**WORK INSTRUCTION:**
Would you retype, word for word, the line with "Please segment the right" and every line after it through the end of the records below?

START SOURCE DATA

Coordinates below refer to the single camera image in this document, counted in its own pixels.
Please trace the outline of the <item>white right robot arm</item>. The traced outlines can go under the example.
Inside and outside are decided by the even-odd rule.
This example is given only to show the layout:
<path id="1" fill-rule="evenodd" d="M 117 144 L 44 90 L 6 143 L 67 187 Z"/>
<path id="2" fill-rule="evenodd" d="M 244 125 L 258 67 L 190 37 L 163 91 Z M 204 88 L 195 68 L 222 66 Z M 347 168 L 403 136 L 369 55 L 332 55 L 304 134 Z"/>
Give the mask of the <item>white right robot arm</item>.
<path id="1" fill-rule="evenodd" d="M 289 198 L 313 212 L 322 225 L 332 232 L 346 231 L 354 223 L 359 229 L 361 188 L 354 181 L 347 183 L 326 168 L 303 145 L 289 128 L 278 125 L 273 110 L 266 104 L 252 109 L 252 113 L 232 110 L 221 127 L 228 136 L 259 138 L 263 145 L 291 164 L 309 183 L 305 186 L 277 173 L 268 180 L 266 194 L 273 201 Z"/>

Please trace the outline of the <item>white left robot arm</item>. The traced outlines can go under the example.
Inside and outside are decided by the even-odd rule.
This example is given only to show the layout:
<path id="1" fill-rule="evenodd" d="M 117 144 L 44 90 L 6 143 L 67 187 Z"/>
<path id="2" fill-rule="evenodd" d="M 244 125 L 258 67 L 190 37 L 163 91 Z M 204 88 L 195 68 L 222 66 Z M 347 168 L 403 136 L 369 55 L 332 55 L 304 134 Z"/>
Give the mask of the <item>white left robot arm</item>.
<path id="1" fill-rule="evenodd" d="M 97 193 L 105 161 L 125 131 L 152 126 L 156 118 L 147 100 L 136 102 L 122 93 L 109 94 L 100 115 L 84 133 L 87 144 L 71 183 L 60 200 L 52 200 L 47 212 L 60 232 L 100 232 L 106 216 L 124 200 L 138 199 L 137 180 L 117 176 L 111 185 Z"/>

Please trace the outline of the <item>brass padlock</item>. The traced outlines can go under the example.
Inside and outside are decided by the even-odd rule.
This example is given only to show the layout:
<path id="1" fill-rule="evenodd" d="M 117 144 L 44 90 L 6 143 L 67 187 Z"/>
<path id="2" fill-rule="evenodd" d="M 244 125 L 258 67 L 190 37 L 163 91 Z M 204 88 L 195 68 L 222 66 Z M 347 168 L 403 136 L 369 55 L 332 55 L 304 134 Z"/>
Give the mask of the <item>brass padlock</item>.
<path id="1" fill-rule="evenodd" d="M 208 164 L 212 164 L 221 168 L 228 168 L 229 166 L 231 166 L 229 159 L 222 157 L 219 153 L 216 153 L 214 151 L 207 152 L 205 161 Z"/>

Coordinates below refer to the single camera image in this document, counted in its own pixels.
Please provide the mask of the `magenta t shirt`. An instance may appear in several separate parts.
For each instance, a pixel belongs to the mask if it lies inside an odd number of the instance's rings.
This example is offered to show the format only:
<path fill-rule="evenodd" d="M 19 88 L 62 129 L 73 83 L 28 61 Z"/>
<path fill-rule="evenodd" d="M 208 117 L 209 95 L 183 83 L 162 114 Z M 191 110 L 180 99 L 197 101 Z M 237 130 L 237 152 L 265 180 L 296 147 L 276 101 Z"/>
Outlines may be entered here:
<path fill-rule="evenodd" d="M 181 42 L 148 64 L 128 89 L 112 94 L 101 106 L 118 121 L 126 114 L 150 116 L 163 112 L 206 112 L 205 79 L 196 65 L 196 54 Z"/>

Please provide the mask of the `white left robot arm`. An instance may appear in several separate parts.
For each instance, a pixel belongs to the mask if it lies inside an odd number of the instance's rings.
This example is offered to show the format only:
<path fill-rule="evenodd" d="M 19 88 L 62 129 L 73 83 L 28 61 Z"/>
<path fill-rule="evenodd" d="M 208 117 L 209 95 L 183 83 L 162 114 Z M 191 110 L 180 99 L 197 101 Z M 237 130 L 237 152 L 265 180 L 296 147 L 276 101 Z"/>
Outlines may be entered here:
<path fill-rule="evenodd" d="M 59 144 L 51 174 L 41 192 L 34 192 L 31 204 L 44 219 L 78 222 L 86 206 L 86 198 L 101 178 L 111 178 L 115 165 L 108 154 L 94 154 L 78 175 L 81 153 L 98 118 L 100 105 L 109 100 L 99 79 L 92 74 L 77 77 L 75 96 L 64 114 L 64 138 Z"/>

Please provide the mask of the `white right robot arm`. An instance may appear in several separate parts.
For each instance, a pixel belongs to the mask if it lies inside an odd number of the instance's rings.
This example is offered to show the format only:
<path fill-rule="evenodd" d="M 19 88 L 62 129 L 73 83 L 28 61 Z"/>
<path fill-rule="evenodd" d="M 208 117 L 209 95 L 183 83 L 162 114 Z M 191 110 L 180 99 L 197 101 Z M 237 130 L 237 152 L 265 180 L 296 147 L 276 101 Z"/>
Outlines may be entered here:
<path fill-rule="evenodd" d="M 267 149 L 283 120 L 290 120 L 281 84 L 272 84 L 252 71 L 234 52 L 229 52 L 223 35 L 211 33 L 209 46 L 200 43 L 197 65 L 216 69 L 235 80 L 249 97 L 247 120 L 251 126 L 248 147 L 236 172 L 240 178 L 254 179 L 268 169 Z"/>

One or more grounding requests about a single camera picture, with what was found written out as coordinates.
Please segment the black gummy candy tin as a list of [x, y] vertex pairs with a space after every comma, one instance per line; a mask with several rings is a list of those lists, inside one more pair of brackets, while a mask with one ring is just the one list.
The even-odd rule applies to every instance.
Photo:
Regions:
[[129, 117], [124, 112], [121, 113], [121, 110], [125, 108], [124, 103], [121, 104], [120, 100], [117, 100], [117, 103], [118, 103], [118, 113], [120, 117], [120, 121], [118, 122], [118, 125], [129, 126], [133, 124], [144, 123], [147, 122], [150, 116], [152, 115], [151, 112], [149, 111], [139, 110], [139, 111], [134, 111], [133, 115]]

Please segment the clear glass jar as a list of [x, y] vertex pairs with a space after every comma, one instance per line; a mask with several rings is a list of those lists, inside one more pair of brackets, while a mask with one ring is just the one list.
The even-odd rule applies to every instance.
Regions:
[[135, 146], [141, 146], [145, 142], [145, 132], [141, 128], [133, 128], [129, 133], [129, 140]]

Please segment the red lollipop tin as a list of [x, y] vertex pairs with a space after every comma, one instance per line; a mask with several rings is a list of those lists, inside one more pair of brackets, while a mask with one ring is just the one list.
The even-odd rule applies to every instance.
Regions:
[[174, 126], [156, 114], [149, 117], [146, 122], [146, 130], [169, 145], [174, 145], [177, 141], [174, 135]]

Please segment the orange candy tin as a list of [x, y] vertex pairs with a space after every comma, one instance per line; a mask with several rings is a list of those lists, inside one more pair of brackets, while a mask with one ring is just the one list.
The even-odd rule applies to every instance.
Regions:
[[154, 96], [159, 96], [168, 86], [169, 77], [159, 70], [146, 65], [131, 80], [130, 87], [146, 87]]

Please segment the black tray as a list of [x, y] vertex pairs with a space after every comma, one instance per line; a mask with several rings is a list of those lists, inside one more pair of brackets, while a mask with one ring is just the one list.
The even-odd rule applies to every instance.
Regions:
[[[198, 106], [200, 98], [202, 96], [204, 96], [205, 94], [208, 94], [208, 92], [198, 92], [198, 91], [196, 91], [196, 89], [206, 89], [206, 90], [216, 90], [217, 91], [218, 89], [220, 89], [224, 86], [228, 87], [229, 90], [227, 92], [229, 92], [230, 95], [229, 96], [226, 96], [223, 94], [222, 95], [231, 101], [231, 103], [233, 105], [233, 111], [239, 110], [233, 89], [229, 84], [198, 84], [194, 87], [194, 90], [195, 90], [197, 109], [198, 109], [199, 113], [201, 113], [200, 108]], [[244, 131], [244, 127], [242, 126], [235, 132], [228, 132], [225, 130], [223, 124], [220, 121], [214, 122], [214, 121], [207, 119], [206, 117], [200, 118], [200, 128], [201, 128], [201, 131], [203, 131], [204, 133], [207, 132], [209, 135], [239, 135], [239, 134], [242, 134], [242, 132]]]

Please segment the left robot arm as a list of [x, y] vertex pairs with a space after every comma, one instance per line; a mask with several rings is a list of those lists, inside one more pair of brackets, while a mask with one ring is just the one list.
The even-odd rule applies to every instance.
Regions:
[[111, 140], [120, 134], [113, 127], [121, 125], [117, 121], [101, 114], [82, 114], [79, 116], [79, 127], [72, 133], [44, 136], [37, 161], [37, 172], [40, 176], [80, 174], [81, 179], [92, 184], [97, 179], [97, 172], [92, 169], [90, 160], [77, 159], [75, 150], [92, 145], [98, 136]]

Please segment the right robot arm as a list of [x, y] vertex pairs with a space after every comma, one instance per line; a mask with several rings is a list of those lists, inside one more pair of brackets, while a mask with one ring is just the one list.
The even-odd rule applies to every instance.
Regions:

END SOURCE DATA

**SOLUTION BELOW:**
Please segment the right robot arm as a list of [x, y] vertex pairs with a space after every comma, one instance per line; a mask with several rings is a list of those lists, inside one more pair of brackets, while a mask with one ring is just the one list.
The even-odd rule applies to every instance.
Regions:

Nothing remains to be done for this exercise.